• [EXERCISE INSTRUCTIONS] From the first line of the data below, copy each line up to the one containing "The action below", and include that line too.

• [DATA SECTION]
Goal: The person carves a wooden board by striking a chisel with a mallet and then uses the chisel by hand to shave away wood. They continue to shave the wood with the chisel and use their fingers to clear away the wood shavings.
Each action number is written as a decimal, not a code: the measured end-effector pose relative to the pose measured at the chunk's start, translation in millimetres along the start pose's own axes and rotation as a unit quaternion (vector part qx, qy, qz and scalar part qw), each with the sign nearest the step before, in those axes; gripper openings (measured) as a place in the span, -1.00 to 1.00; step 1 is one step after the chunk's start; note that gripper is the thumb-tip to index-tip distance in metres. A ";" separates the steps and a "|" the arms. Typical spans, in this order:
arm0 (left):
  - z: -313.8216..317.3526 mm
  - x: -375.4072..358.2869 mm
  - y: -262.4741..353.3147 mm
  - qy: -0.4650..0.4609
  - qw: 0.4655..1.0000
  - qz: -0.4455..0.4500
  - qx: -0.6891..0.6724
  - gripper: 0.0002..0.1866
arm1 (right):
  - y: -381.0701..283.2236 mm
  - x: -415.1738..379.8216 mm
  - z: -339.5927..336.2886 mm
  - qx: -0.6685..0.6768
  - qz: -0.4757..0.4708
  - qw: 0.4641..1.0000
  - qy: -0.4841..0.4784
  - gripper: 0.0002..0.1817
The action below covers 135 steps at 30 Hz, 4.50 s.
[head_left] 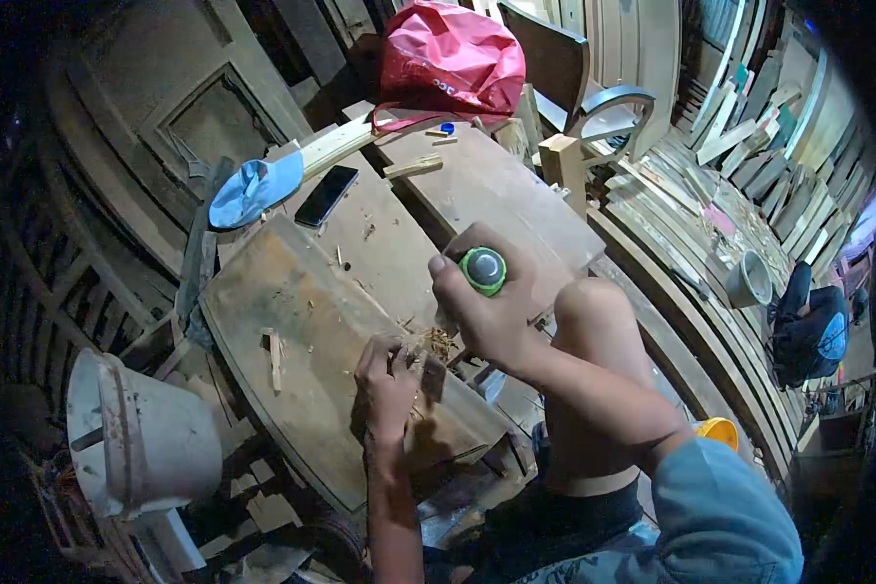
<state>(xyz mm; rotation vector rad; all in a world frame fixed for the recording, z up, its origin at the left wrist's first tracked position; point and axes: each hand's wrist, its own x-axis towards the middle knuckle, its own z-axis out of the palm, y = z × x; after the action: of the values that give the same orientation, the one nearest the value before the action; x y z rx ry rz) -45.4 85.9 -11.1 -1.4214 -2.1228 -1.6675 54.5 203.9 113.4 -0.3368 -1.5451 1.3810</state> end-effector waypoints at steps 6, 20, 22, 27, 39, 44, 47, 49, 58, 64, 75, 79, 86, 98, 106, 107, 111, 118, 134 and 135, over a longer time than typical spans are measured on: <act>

• [EXERCISE ANSWER]
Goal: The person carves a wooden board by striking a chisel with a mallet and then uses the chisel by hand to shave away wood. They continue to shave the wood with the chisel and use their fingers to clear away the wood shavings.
Each action number is written as a decimal, not a code: the measured end-effector pose relative to the pose measured at the chunk's start, translation in millimetres along the start pose's own axes and rotation as a unit quaternion (vector part qx, qy, qz and scalar part qw), each with the sign nearest the step before, in those axes; gripper openings (measured) as a place in the span, -1.00 to 1.00; step 1 is one step after the chunk's start; note that gripper is the thumb-tip to index-tip distance in metres. A ";" separates the steps and a "|" the arms. Typical spans, in this order:
arm0 (left):
  - z: -313.8216..317.3526 mm
  - x: -375.4072..358.2869 mm
  - y: -262.4741..353.3147 mm
  - qy: -0.4650..0.4609
  - qw: 0.4655..1.0000
  - qz: -0.4455..0.4500
  - qx: -0.6891..0.6724
  - gripper: 0.0002..0.1866
arm1 (right):
  - y: -381.0701..283.2236 mm
  - x: -415.1738..379.8216 mm
  - z: -339.5927..336.2886 mm
  - qx: -0.6685..0.6768
  - qz: -0.4757..0.4708
  - qw: 0.4641..1.0000
  - qy: -0.4841..0.4784
  - gripper: 0.0002..0.1817
The action below covers 135 steps at 30 Hz, 4.50 s.

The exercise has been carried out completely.